Test prompt strategies with multi-step variants
Variant callbacks can contain multiple sequential steps. Each step is individually retried and memoized. This is useful when one approach involves more work than another, like comparing a single-shot prompt against a retrieval-augmented pipeline.
const answer = await group.experiment("prompt-strategy", {
variants: {
single_shot: () =>
step.run("single-shot", () =>
callLLM({ prompt: `Answer this question: ${question}` })
),
rag_pipeline: async () => {
const chunks = await step.run("retrieve-context", () =>
searchVectorStore(question, { topK: 5 })
);
const context = chunks.map((c) => c.text).join("\n\n");
return await step.run("generate-with-context", () =>
callLLM({
prompt: `Using this context:\n${context}\n\nAnswer: ${question}`,
})
);
},
},
select: experiment.weighted({ single_shot: 70, rag_pipeline: 30 }),
});
Get the selected variant name
Set withVariant: true to receive both the result and which variant was selected. This is useful for logging, analytics, or downstream decisions.

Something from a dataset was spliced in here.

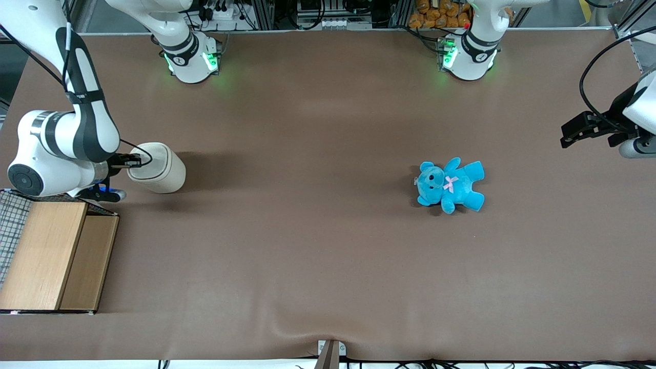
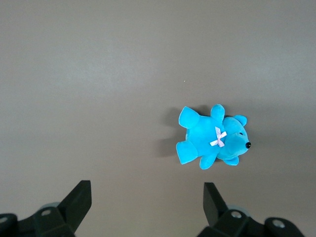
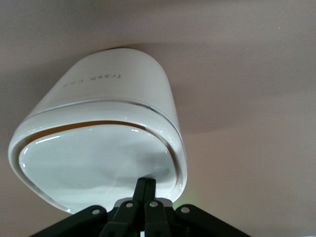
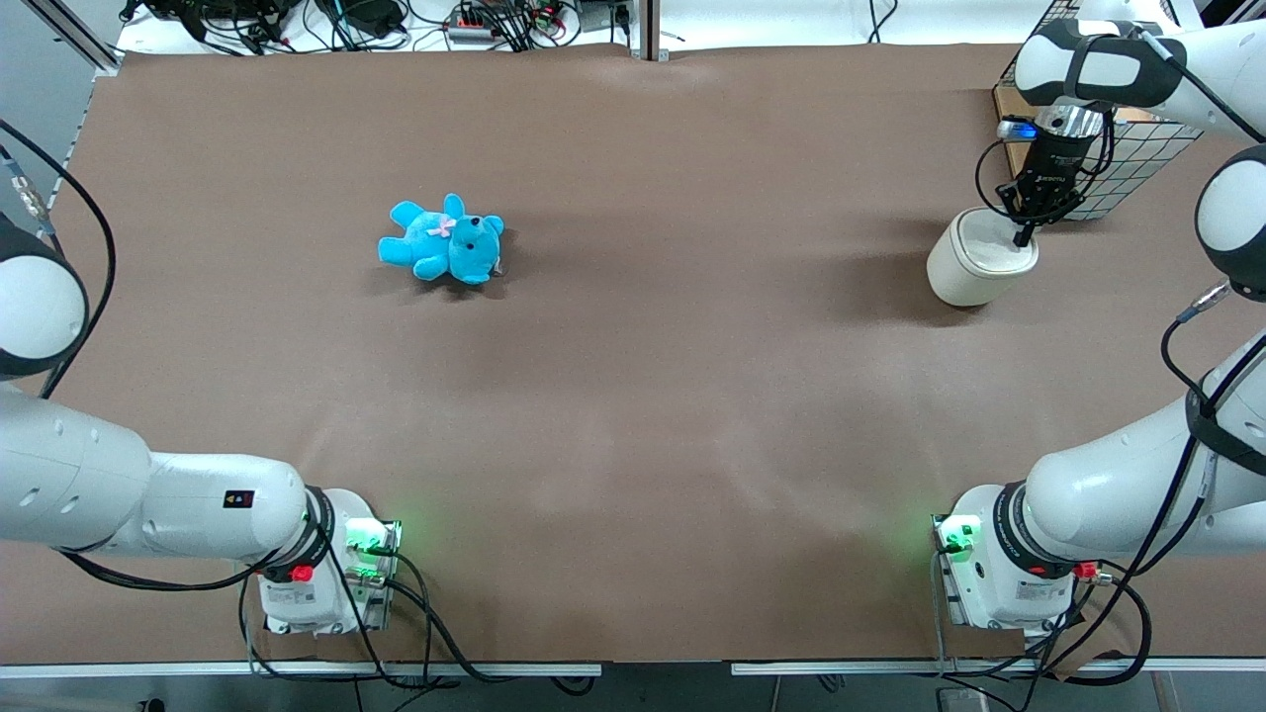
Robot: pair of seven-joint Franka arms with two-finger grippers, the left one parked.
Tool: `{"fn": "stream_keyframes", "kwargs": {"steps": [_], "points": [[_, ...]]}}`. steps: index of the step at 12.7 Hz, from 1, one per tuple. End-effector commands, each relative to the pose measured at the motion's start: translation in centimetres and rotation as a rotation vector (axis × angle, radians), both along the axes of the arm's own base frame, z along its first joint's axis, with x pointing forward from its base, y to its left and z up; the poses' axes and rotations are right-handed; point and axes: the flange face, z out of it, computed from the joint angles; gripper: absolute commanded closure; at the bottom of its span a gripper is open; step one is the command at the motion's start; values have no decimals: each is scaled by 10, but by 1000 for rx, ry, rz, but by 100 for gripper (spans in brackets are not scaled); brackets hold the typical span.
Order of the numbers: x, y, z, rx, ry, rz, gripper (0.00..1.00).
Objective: Open trash can with right arm
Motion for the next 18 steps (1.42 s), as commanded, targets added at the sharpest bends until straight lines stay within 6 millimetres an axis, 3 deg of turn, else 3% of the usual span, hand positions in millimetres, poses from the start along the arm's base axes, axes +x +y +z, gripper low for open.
{"fn": "stream_keyframes", "kwargs": {"steps": [1, 4, 6, 7, 8, 9, 15, 18], "points": [[10, 5, 21, -12, -36, 21, 100], [38, 4, 109, -20, -108, 20, 100], [53, 5, 156, -27, -181, 29, 100], [56, 4, 177, -28, -225, 34, 93], [55, 4, 195, -29, -262, 32, 43], [51, 6, 211, -21, -293, 30, 0], [26, 24, 297, -15, -473, 60, 0], [8, 25, 326, -19, -506, 43, 0]]}}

const outcome = await group.experiment("tone-test", {
variants: {
concise: () =>
step.run("concise-prompt", () =>
callLLM({ prompt: "Be brief. " + userQuery })
),
detailed: () =>
step.run("detailed-prompt", () =>
callLLM({ prompt: "Be thorough and explain your reasoning. " + userQuery })
),
},
select: experiment.weighted({ concise: 50, detailed: 50 }),
withVariant: true,
});
await step.run("log-experiment", () =>
trackExperiment({
experiment: "tone-test",
variant: outcome.variant,
responseLength: outcome.result.length,
})
);
Run multiple experiments in one pipeline
You can run independent experiments in a single function. Use experiment.bucket() with a composite key so each experiment assigns variants independently.
export default inngest.createFunction(
{
id: "ai-document-pipeline",
triggers: { event: "document/process" },
},
async ({ event, step, group }) => {
const userId = event.data.userId;
const extraction = await group.experiment("extraction-model", {
variants: {
structured: () =>
step.run("structured-extract", () =>
extractWithSchema(event.data.documentUrl)
),
freeform: () =>
step.run("freeform-extract", () =>
extractFreeform(event.data.documentUrl)
),
},
select: experiment.bucket(`${userId}:extraction`),
withVariant: true,
});
const summary = await group.experiment("summary-approach", {
variants: {
map_reduce: async () => {
const chunks = await step.run("chunk-document", () =>
chunkText(extraction.result)
);
const partials = await step.run("summarize-chunks", () =>
Promise.all(chunks.map((c) => summarize(c)))
);
return await step.run("combine-summaries", () =>
combineSummaries(partials)
);
},
single_pass: () =>
step.run("single-pass-summary", () =>
summarize(extraction.result)
),
},
select: experiment.bucket(`${userId}:summary`),
withVariant: true,
});
return { extraction, summary };
}
);
By appending a feature-specific suffix to the bucket key (userId:extraction vs userId:summary), the same user can be independently assigned to different variants in each experiment.
Every variant callback must invoke at least one step.run() call. The SDK throws a NonRetriableError if a variant completes without calling any step tools.
For the full API surface, parameters, and selection strategy details, see the group.experiment() reference.